Интересно, сколько таких писем она успела написать и отправить?
Зенкович стал лихорадочно рыться в ворохе бумаг и, на счастье – ничего себе счастье! – нашел черновик еще одного ее письма к матери. Здесь ничего не было про него. Зато Зенкович с ужасом обнаружил, что любознательная старушка из квинслендской глуши могла почерпнуть из этого письма множество сведений о его друзьях. Здесь сообщалось, например, что "инженер Гриша не согласен с правительством по поводу низкой зарплаты, которую ему платят". Боже мой, бедный Гриша, если бы он прочел… И если бы Они прочли… Что значит "если" – конечно же Они прочли! Строго говоря, тут нет ничего особенного. Можно и так догадаться, что Грише не нравится маленькая зарплата, а нравится чуток побольше. Однако зачем она нужна Грише, такая реклама? Зенкович, конечно, в ответе за это перед Гришей и другими – это он привел ее к друзьям.
Ну а он сам, каково ему?
Он бродил по комнатам, то приходя в ярость, то теряя силы от безнадежности и бессилия сделать что-либо… Как он может ей объяснить? Да и потом – унизительно это все объяснять…
Она вернулась поздно, ее синие близорукие глаза светились торжеством. Все в порядке. Она ехала долго-долго, среди белых полей. Потом она познакомилась в поезде с русской девушкой, учительницей по имени Фира, и та пригласила ее в гости. Вот адрес. Зенкович взял в руки бумажку и взвыл от ярости: это была, конечно, станция Дрюбино, широко известный, сугубо секретный и как бы никому не известный объект.
– Ты не поедешь! – закричал он.
Он знал, что проиграет сразу, и она действительно тут же встала на дыбы.
– Поеду, – сказала она. – Все равно я поеду…
Потом он сказал ей о письмах. Что так нельзя. Он убеждал ее, умолял, и в конце концов она согласилась пойти на компромисс. Она сказала, что пошлет свои новые письма дипломатической почтой, в "дипломатическом мешке" – уж там-то наверняка никто не прочтет. Решение это придало ей новую энергию. Назавтра с утра она написала целую кучу писем, запихнула в конверт и сказала, что перешлет их по почте в квинслендское посольство, откуда они полетят за океан "в мешке".
– Я сопроводила их запиской к моему знакомому в посольстве.
У него не хватило сил на продолжение дискуссии.
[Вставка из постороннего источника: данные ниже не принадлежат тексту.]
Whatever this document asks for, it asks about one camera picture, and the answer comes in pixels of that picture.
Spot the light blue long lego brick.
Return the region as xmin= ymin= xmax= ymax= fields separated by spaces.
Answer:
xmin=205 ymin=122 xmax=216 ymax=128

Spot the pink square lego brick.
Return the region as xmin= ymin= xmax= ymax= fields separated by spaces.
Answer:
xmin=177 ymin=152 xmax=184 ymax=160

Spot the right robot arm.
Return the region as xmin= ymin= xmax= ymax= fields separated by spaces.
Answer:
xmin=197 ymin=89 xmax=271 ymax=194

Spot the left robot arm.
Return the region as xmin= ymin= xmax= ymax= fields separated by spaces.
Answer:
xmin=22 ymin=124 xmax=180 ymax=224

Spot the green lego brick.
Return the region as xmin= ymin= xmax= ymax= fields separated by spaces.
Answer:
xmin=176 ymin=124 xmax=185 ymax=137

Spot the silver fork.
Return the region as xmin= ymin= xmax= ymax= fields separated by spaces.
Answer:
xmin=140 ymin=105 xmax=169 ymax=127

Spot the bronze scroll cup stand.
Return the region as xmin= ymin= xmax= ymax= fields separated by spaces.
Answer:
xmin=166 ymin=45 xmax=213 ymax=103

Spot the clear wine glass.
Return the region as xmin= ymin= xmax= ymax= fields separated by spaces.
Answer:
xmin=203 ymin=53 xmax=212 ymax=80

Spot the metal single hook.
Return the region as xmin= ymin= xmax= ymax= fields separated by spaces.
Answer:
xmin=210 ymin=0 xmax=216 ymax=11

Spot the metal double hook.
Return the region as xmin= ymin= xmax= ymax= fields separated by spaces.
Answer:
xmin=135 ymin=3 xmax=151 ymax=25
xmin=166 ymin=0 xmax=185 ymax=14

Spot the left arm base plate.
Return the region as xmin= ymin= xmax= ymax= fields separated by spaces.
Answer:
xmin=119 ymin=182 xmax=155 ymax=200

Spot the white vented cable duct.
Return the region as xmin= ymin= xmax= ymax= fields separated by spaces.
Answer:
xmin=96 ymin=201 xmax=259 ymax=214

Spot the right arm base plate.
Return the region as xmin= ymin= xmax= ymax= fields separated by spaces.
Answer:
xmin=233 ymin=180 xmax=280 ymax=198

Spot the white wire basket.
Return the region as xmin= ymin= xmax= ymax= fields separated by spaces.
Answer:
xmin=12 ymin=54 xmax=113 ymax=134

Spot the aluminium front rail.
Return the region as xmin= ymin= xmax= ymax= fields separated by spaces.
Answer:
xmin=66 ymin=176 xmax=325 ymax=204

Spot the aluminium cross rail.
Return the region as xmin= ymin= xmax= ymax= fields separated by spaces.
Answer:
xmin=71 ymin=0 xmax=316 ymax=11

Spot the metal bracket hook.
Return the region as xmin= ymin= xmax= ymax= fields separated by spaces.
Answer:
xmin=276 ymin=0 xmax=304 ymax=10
Он только попросил показать ему сопроводительную записку.
– Не покажу.
– Покажи.
– Хорошо. Читай!
Зенкович, уже разворачивая записку, начал злиться на себя: на черта ему эта записка? Но там было сказано следующее:
"Дорогой Джонни! Семи говорит, что КГБ читает мои письма…"
– Ты что, с ума сошла? Я что, говорил тебе, что КГБ читает твои письма? – заметался Зенкович. – Я говорил, что твоей маме не нужно знать, какие у Гриши разногласия… Вообще, у Гриши нет ни с кем никаких разногласий. Гриша рот боится открыть. И какого черта твоей маме…
– Ага! – воскликнула она с торжеством. – Ага! Ты прочитал мое письмо к маме! Ты сам как КГБ. Ты хуже КГБ!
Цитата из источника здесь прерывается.